(Stored entries)
=== Begin Enclosure ===

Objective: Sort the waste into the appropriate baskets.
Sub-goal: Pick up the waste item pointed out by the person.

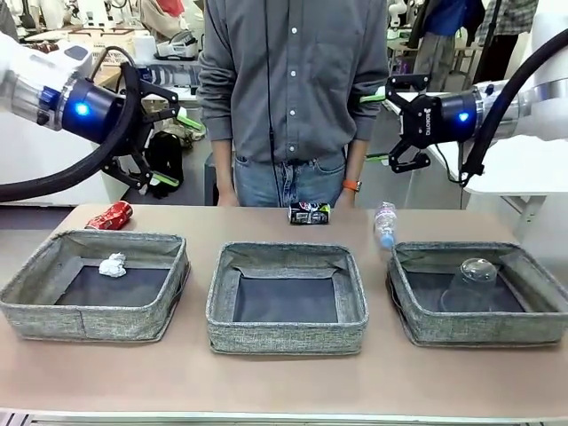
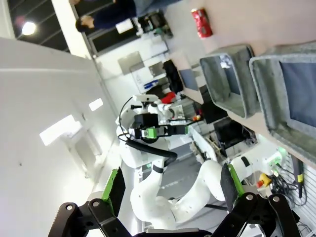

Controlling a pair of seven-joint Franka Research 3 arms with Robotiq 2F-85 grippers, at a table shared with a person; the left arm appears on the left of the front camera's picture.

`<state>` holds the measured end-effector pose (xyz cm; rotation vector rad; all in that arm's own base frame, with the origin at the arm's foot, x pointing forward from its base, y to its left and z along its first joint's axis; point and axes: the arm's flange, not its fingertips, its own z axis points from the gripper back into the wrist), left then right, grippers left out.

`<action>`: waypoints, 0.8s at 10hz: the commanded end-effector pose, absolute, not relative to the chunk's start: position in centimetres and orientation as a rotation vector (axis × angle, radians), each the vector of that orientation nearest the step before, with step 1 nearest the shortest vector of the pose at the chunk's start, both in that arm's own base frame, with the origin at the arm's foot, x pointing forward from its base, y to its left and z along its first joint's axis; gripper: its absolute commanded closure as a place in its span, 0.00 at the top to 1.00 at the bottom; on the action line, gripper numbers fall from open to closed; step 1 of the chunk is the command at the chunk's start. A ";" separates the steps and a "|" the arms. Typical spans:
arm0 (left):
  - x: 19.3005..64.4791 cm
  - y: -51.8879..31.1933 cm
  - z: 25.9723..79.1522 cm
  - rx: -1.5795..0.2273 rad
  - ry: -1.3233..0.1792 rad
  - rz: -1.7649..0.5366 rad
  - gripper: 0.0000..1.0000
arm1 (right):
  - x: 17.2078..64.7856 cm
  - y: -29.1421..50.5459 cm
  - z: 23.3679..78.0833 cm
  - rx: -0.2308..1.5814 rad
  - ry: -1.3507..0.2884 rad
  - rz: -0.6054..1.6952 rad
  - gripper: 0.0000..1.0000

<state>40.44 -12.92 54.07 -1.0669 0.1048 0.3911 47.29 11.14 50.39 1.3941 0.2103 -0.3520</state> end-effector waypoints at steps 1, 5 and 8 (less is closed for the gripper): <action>40.6 -12.8 54.4 -1.057 0.117 0.394 1.00 | 47.5 10.9 51.0 1.377 0.224 -0.349 1.00; 40.6 -12.8 54.4 -1.057 0.117 0.394 1.00 | 47.5 10.9 51.0 1.377 0.224 -0.349 1.00; 40.6 -12.8 54.4 -1.057 0.117 0.394 1.00 | 47.5 10.9 51.0 1.377 0.224 -0.349 1.00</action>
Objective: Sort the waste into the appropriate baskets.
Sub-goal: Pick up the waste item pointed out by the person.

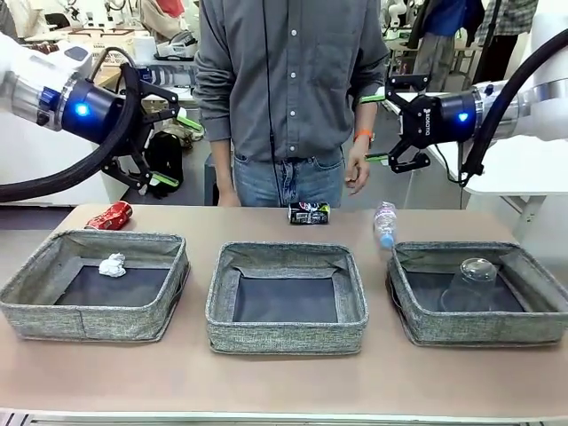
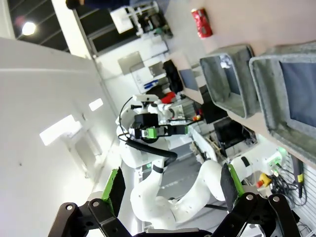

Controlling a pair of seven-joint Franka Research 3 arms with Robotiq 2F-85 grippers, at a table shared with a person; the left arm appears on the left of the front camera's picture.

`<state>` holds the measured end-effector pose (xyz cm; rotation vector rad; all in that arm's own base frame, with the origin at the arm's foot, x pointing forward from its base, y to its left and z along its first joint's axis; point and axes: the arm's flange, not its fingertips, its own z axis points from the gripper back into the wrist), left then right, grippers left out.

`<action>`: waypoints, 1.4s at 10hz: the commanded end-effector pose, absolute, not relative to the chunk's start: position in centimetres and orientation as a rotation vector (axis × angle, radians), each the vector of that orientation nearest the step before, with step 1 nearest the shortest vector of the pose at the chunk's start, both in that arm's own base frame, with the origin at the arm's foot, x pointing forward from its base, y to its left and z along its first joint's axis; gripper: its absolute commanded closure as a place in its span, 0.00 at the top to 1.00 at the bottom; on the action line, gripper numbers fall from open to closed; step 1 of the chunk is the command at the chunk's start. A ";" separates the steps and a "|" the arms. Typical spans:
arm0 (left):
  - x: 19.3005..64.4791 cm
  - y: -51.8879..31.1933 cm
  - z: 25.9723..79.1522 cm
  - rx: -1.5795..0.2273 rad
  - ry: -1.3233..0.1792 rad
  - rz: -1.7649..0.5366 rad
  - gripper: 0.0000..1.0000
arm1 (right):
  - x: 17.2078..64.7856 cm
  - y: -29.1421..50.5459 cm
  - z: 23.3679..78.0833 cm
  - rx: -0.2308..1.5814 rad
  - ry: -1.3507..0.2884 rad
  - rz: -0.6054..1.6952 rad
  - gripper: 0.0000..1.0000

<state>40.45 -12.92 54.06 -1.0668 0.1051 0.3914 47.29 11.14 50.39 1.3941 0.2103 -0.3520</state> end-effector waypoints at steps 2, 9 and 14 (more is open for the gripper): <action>40.6 -12.8 54.4 -1.057 0.117 0.394 1.00 | 47.5 10.9 51.0 1.377 0.224 -0.349 1.00; 40.6 -12.8 54.4 -1.057 0.117 0.394 1.00 | 50.1 12.8 48.6 0.867 -0.145 -0.580 1.00; 40.6 -12.8 54.4 -1.057 0.117 0.394 1.00 | 54.5 10.4 48.3 0.027 -0.974 -0.651 1.00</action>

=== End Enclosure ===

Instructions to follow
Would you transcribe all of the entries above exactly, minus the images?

Final answer
Objective: Sort the waste into the appropriate baskets.
Sub-goal: Pick up the waste item pointed out by the person.


Controlling a pair of seven-joint Franka Research 3 arms with Robotiq 2F-85 grippers, at a table shared with a person; the left arm appears on the left of the front camera's picture.

`<state>` holds the measured end-effector pose (xyz cm; rotation vector rad; all in that arm's own base frame, with the origin at the arm's foot, x pointing forward from its base, y to its left and z along its first joint's axis; point and axes: the arm's flange, not its fingertips, its own z axis points from the gripper back into the wrist), left then right, grippers left out.

`<action>`: waypoints, 0.8s at 10hz: the commanded end-effector pose, absolute, not relative to the chunk's start: position in centimetres and orientation as a rotation vector (axis × angle, radians), each the vector of that orientation nearest the step before, with step 1 nearest the shortest vector of the pose at the chunk's start, both in that arm's own base frame, with the origin at the arm's foot, x pointing forward from its base, y to its left and z along its first joint's axis; gripper: its absolute commanded closure as a place in its span, 0.00 at the top to 1.00 at the bottom; on the action line, gripper numbers fall from open to closed; step 1 of the chunk is the command at the chunk's start. A ";" separates the steps and a "|" the arms. Typical spans:
arm0 (left):
  - x: 19.3005..64.4791 cm
  - y: -51.8879..31.1933 cm
  - z: 25.9723..79.1522 cm
  - rx: -1.5795..0.2273 rad
  - ry: -1.3233..0.1792 rad
  - rz: -1.7649..0.5366 rad
  - gripper: 0.0000..1.0000
arm1 (right):
  - x: 17.2078..64.7856 cm
  - y: -29.1421..50.5459 cm
  - z: 23.3679..78.0833 cm
  - rx: -0.2308..1.5814 rad
  - ry: -1.3507..0.2884 rad
  - rz: -0.6054..1.6952 rad
  - gripper: 0.0000..1.0000

<state>40.44 -12.92 54.07 -1.0669 0.1048 0.3911 47.29 11.14 50.39 1.3941 0.2103 -0.3520</state> end-effector waypoints at steps 1, 5 and 8 (less is closed for the gripper): <action>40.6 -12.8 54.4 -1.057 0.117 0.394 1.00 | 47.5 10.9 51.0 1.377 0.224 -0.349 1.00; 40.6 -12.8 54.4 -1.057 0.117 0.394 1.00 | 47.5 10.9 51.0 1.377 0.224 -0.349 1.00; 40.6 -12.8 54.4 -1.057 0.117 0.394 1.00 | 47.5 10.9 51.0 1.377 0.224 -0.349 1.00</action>
Objective: Sort the waste into the appropriate baskets.
Sub-goal: Pick up the waste item pointed out by the person.


Controlling a pair of seven-joint Franka Research 3 arms with Robotiq 2F-85 grippers, at a table shared with a person; the left arm appears on the left of the front camera's picture.

`<state>` holds the measured end-effector pose (xyz cm; rotation vector rad; all in that arm's own base frame, with the origin at the arm's foot, x pointing forward from its base, y to its left and z along its first joint's axis; point and axes: the arm's flange, not its fingertips, its own z axis points from the gripper back into the wrist), left then right, grippers left out.

`<action>`: waypoints, 1.4s at 10hz: the commanded end-effector pose, absolute, not relative to the chunk's start: position in centimetres and orientation as a rotation vector (axis × angle, radians), each the vector of that orientation nearest the step before, with step 1 nearest the shortest vector of the pose at the chunk's start, both in that arm's own base frame, with the origin at the arm's foot, x pointing forward from its base, y to its left and z along its first joint's axis; gripper: its absolute commanded closure as a place in its span, 0.00 at the top to 1.00 at the bottom; on the action line, gripper numbers fall from open to closed; step 1 of the chunk is the command at the chunk's start. A ";" separates the steps and a "|" the arms. Typical spans:
arm0 (left):
  - x: 19.3005..64.4791 cm
  - y: -51.8879..31.1933 cm
  - z: 25.9723..79.1522 cm
  - rx: -1.5795..0.2273 rad
  - ry: -1.3233..0.1792 rad
  - rz: -1.7649..0.5366 rad
  - gripper: 0.0000..1.0000
arm1 (right):
  - x: 17.2078..64.7856 cm
  - y: -29.1421..50.5459 cm
  - z: 23.3679..78.0833 cm
  - rx: -0.2308..1.5814 rad
  - ry: -1.3507..0.2884 rad
  - rz: -0.6054..1.6952 rad
  - gripper: 0.0000..1.0000

<state>40.45 -12.92 54.06 -1.0668 0.1051 0.3914 47.29 11.14 50.39 1.3941 0.2103 -0.3520</state> end-effector waypoints at steps 2, 9 and 14 (more is open for the gripper): <action>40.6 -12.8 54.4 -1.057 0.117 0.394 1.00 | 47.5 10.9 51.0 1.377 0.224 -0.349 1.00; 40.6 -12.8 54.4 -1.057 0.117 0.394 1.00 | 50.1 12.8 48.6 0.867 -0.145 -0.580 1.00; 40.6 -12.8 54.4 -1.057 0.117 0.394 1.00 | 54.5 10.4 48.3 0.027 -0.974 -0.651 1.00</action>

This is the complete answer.